Founded in 1927 as a chess section, in 1959 it was transformed into a federation. In 1958, the national team of Armenia took part in the USSR Chess Championship. The federation organizes men and women tournaments every year in the Armenian Chess Championship. The first championship was held in 1934 and the first champion of Armenia was Genrikh Kasparyan, who went on to win the championships a total of 10 times. So far, 75 championships have been held in Armenia.
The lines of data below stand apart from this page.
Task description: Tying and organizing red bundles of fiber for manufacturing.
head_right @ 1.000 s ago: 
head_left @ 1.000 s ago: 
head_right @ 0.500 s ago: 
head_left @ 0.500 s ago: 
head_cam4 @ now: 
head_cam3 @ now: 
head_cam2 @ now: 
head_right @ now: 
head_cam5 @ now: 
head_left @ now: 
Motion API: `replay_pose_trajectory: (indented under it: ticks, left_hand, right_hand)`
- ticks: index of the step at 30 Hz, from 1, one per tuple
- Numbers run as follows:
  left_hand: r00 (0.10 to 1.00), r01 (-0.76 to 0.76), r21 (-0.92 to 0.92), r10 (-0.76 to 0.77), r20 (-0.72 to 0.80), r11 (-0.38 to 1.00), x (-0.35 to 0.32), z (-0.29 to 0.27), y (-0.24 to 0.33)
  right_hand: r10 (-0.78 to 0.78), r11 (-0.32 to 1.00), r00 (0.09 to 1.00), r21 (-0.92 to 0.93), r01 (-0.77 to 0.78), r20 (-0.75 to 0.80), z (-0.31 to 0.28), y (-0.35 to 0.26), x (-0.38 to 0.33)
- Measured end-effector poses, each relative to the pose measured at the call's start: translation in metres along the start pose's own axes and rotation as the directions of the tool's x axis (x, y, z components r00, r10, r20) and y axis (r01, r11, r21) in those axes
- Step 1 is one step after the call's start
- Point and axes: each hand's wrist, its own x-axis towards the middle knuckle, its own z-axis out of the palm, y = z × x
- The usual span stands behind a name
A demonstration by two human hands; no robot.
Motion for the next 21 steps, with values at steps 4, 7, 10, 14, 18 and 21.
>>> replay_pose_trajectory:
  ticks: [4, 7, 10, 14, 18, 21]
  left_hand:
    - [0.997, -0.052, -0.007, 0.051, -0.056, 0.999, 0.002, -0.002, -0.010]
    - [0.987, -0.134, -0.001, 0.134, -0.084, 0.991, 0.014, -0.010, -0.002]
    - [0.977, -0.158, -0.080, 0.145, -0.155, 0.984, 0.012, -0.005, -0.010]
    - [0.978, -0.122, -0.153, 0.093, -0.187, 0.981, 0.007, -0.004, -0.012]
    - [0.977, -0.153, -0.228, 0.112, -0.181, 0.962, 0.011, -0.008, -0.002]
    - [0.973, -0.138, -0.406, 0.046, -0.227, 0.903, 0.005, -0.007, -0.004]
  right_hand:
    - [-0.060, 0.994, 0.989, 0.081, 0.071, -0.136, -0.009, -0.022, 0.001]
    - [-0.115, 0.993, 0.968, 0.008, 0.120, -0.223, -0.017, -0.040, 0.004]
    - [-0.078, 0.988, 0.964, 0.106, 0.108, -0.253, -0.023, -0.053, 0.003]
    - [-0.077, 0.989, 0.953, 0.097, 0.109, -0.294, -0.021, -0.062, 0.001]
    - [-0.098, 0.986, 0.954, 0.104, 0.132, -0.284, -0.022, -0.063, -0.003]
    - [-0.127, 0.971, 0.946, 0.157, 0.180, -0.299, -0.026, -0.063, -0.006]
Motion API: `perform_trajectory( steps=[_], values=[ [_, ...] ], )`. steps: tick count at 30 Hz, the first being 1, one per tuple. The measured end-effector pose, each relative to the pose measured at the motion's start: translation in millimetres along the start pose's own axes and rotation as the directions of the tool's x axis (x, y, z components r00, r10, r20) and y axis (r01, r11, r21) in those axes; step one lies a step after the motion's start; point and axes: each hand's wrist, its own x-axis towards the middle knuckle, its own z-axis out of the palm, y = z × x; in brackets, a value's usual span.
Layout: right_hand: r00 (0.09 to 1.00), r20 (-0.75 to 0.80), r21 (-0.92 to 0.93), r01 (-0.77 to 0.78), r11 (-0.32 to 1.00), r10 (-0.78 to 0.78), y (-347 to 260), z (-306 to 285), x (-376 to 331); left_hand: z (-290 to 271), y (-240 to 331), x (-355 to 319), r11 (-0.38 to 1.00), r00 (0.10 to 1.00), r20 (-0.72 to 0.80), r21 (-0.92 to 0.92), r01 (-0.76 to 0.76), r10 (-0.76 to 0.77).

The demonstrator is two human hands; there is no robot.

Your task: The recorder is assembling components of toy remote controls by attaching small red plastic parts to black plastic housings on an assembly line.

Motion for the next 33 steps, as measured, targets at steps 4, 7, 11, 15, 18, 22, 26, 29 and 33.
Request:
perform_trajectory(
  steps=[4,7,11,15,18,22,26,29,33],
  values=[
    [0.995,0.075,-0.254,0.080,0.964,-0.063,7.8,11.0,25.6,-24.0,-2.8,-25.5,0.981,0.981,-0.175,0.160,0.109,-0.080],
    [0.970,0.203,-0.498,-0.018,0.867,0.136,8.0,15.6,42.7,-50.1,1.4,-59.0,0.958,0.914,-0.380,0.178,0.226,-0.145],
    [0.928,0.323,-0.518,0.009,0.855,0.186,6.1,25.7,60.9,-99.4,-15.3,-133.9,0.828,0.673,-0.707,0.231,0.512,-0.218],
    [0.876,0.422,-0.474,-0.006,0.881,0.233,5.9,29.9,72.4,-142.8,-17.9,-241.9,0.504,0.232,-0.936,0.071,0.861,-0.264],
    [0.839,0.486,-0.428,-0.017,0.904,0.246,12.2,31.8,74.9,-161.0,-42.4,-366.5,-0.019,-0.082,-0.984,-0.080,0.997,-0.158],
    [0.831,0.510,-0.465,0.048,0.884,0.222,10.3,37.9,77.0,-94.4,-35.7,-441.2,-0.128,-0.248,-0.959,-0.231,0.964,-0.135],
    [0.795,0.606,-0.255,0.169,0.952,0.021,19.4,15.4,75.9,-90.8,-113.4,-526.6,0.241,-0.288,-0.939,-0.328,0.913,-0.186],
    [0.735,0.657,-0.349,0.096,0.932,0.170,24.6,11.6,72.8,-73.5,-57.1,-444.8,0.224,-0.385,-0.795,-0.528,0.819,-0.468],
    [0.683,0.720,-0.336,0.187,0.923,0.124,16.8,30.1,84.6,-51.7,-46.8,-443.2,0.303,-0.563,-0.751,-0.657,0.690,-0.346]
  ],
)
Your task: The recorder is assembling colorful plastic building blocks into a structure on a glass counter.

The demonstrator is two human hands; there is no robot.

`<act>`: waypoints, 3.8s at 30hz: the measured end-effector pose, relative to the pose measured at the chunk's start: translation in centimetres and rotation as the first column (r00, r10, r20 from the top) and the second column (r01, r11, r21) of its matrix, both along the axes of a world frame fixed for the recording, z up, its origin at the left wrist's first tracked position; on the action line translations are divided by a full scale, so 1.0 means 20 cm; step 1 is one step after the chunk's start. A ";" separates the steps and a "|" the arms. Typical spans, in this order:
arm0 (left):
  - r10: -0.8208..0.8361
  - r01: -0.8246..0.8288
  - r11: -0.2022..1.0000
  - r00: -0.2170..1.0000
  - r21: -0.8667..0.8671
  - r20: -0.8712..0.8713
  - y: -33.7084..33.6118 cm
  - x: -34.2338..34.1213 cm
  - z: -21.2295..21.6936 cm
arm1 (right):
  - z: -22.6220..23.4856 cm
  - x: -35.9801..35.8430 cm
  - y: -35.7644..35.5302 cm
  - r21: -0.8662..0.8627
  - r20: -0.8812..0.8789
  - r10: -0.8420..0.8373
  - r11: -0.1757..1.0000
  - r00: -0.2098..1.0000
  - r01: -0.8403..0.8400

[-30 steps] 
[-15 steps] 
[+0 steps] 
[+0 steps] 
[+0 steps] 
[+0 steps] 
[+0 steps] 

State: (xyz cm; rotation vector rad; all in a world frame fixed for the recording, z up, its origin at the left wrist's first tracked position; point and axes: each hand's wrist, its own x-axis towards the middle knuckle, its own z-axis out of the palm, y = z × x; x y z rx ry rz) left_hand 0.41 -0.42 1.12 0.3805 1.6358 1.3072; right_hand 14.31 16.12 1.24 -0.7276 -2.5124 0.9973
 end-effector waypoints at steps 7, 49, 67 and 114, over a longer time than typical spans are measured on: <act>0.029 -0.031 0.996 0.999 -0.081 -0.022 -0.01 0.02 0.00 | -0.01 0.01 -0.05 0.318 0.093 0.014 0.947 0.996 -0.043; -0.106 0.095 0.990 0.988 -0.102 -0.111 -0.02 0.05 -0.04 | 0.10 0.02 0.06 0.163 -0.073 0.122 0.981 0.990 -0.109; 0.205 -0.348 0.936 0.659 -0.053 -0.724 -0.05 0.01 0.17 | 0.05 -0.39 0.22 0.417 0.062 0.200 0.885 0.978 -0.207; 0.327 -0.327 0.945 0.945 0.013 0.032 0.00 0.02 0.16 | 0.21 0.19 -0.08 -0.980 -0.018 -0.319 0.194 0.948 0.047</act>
Armenia became a member of FIDE in 1992. In Armenia, chess teams frequently participate in international competitions and have achieved considerable success. Armenia has hosted and organized many major international tournaments at the European and world level. The 32nd Chess Olympiad was held in Yerevan in 1996, the World Team Chess Championship was held in Yerevan in 2001 and in Tsaghkadzor in 2015, the 2014 European Individual Chess Championship was held in Yerevan in 2014 and the European Senior Chess Championship was held in Yerevan in 2016.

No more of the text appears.